On 31 October, 1517, Luther wrote to Albrecht, Archbishop of Mainz and Magdeburg, protesting the sale of indulgences. He enclosed in his letter a copy of his “Disputation of Martin Luther on the Power and Efficacy of Indulgences,” which came to be known as The 95 Theses. Hans Hillerbrand writes that Luther had no intention of confronting the church, but saw his disputation as a scholarly objection to church practices, and the tone of the writing is accordingly “searching, rather than doctrinaire.” Hillerbrand writes that there is nevertheless an undercurrent of challenge in several of the theses, particularly in Thesis 86, which asks: “Why does the pope, whose wealth today is greater than the wealth of the richest Crassus, build the basilica of St. Peter with the money of poor believers rather than with his own money?”
Luther objected to a saying attributed to Johann Tetzel that “As soon as the coin in the coffer rings, the soul from purgatory springs,” insisting that, since forgiveness was God’s alone to grant, those who claimed that indulgences absolved buyers from all punishments and granted them salvation were in error.
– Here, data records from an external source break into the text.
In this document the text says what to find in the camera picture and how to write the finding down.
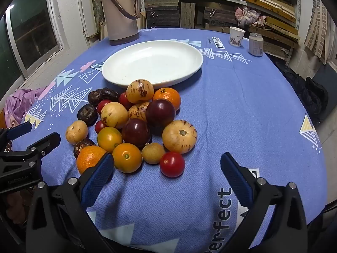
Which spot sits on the pink purple cloth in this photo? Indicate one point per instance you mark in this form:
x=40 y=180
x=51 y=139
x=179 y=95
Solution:
x=21 y=105

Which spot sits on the crumpled pink cloth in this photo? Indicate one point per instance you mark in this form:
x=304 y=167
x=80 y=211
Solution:
x=247 y=15

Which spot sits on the spotted pepino melon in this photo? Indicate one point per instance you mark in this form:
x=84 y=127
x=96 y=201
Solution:
x=139 y=91

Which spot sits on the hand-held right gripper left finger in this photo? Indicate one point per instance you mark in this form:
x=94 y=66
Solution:
x=97 y=180

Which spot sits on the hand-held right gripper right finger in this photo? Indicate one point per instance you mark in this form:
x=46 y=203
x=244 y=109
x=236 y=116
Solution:
x=237 y=180

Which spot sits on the white oval plate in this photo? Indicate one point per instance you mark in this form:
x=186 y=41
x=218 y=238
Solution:
x=152 y=60

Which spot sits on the red cherry tomato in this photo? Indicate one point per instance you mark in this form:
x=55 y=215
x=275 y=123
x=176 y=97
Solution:
x=172 y=164
x=123 y=100
x=99 y=127
x=103 y=106

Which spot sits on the grey drink can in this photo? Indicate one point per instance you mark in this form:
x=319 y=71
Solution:
x=256 y=44

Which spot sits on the leaning framed boards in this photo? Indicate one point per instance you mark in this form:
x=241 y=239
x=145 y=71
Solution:
x=89 y=8

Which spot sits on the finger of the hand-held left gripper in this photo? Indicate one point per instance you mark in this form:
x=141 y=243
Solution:
x=19 y=130
x=46 y=142

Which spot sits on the dark blue board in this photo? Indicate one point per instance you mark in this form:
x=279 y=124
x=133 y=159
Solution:
x=326 y=76

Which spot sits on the beige thermos jug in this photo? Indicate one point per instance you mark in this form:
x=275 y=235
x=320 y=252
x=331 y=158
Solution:
x=119 y=13

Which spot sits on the metal shelf of wooden boards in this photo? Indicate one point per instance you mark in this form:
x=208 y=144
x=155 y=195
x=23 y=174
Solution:
x=210 y=5

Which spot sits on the printed paper cup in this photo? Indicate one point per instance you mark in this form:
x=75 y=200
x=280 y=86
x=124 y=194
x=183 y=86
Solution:
x=236 y=37

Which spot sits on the black jacket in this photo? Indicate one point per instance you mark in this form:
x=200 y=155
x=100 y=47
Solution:
x=308 y=92

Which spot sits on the window with white frame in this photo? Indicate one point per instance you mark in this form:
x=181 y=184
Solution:
x=31 y=23

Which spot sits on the small tan round fruit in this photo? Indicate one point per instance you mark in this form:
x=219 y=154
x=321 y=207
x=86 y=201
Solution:
x=153 y=152

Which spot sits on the small pale yellow fruit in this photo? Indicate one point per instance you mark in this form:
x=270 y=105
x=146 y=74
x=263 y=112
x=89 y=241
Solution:
x=76 y=131

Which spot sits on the blue printed tablecloth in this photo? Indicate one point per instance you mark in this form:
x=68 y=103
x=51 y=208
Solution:
x=237 y=110

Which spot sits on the striped pepino melon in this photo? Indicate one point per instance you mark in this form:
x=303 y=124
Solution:
x=137 y=112

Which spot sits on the orange mandarin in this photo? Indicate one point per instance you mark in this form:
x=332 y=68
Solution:
x=88 y=159
x=169 y=98

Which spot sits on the checkered beige curtain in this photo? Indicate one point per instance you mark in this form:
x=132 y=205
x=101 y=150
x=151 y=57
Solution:
x=317 y=26

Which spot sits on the dark brown water chestnut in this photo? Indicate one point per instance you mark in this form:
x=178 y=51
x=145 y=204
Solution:
x=82 y=145
x=94 y=97
x=110 y=94
x=87 y=114

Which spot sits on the large pale pepino melon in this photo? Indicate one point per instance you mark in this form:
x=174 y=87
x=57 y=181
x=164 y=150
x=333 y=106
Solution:
x=179 y=136

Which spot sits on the smooth yellow pepino melon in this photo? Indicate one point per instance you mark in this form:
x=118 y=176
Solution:
x=114 y=114

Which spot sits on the dark purple plum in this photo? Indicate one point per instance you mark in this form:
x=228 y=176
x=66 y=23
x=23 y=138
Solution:
x=160 y=112
x=136 y=133

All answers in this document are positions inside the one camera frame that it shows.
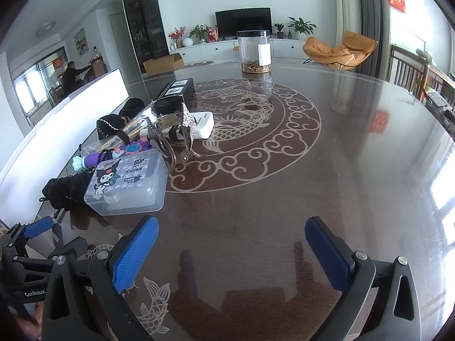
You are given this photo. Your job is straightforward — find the white case with rubber band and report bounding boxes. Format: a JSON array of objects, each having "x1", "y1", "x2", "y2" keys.
[{"x1": 185, "y1": 111, "x2": 215, "y2": 139}]

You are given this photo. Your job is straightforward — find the bushy potted green plant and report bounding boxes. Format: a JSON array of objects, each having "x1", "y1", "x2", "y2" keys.
[{"x1": 189, "y1": 25, "x2": 210, "y2": 44}]

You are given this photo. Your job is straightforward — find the cardboard box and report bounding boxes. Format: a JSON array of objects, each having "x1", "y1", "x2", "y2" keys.
[{"x1": 143, "y1": 53, "x2": 184, "y2": 76}]

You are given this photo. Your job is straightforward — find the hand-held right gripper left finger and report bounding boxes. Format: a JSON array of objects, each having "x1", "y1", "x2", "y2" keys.
[{"x1": 42, "y1": 216, "x2": 159, "y2": 341}]

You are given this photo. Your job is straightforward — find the large potted green plant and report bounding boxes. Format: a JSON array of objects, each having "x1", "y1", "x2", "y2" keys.
[{"x1": 287, "y1": 16, "x2": 317, "y2": 41}]

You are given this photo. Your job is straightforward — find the clear plastic jar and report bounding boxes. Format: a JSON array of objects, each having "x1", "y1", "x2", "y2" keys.
[{"x1": 237, "y1": 29, "x2": 272, "y2": 74}]

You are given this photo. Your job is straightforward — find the black rectangular box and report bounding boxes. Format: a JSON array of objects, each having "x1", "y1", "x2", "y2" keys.
[{"x1": 153, "y1": 78, "x2": 195, "y2": 109}]

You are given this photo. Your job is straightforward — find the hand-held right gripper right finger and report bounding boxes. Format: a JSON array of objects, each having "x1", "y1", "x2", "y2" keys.
[{"x1": 305, "y1": 216, "x2": 422, "y2": 341}]

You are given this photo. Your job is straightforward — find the purple toy wand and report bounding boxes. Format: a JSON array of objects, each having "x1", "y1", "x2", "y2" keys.
[{"x1": 72, "y1": 138, "x2": 152, "y2": 175}]

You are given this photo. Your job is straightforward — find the round ceiling lamp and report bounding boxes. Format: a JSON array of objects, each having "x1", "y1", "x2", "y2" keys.
[{"x1": 36, "y1": 21, "x2": 57, "y2": 37}]

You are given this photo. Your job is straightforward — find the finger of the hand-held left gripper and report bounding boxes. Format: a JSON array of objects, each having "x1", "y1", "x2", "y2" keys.
[
  {"x1": 48, "y1": 237, "x2": 89, "y2": 264},
  {"x1": 0, "y1": 216, "x2": 55, "y2": 258}
]

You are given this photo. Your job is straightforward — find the clear cartoon print plastic box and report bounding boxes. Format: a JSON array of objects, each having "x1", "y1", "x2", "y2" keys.
[{"x1": 84, "y1": 148, "x2": 167, "y2": 217}]

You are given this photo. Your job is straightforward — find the white door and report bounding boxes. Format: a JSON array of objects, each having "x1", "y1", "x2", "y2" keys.
[{"x1": 109, "y1": 12, "x2": 126, "y2": 73}]

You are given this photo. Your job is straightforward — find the white television cabinet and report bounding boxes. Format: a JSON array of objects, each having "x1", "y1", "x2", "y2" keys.
[{"x1": 170, "y1": 38, "x2": 310, "y2": 63}]

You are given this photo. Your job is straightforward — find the red flowers in vase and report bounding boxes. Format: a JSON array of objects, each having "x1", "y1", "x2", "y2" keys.
[{"x1": 168, "y1": 26, "x2": 187, "y2": 49}]

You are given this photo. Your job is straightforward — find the white curtain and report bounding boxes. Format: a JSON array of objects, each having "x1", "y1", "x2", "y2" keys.
[{"x1": 333, "y1": 0, "x2": 363, "y2": 75}]

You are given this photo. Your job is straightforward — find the framed wall painting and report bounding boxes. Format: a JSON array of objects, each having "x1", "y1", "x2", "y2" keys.
[{"x1": 73, "y1": 28, "x2": 88, "y2": 57}]

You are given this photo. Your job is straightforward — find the dark wooden chair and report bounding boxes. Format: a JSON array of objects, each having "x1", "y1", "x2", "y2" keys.
[{"x1": 389, "y1": 44, "x2": 455, "y2": 103}]

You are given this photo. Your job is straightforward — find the long white panel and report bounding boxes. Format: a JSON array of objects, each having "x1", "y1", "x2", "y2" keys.
[{"x1": 0, "y1": 68, "x2": 129, "y2": 221}]

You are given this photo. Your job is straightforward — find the wrapped chopstick bundle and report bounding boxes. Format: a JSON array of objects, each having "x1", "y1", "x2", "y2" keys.
[{"x1": 83, "y1": 112, "x2": 157, "y2": 154}]

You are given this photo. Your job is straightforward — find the grey curtain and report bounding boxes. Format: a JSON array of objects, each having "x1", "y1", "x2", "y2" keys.
[{"x1": 357, "y1": 0, "x2": 392, "y2": 79}]

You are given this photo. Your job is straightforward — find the black cloth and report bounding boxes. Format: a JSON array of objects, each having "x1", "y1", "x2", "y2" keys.
[{"x1": 42, "y1": 174, "x2": 92, "y2": 213}]

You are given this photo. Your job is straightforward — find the black television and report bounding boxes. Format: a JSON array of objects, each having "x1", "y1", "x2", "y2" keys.
[{"x1": 215, "y1": 7, "x2": 273, "y2": 38}]

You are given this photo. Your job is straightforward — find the glass sliding door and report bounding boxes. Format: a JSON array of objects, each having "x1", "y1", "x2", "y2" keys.
[{"x1": 11, "y1": 46, "x2": 68, "y2": 114}]

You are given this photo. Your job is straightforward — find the black hat with zigzag trim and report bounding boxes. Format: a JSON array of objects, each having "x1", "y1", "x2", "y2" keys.
[{"x1": 97, "y1": 97, "x2": 144, "y2": 139}]

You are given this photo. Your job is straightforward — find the dark glass display cabinet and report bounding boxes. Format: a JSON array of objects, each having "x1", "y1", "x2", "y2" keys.
[{"x1": 120, "y1": 0, "x2": 169, "y2": 75}]

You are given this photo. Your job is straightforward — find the orange lounge chair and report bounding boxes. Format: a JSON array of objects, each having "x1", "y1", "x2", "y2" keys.
[{"x1": 302, "y1": 30, "x2": 378, "y2": 70}]

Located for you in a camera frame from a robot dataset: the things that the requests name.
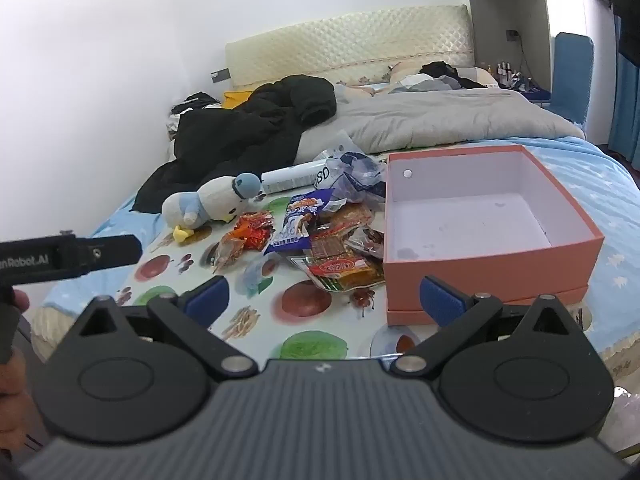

Christians, he said, must not slacken in following Christ on account of such false assurances.
According to Philipp Melanchthon, writing in 1546, Luther nailed a copy of the 95 Theses to the door of the Castle Church in Wittenberg that same day — church doors acting as the bulletin boards of his time — an event now seen as sparking the Protestant Reformation, and celebrated each year on 31 October as Reformation Day. Some scholars have questioned the accuracy of Melanchthon’s account, noting that no contemporaneous evidence exists for it. Others have countered that no such evidence is necessary, because this was the customary way of advertising an event on a university campus in Luther’s day.
The 95 Theses were quickly translated from Latin into German, printed, and widely copied, making the controversy one of the first in history to be aided by the printing press. Within two weeks, the theses had spread throughout Germany; within two months throughout Europe.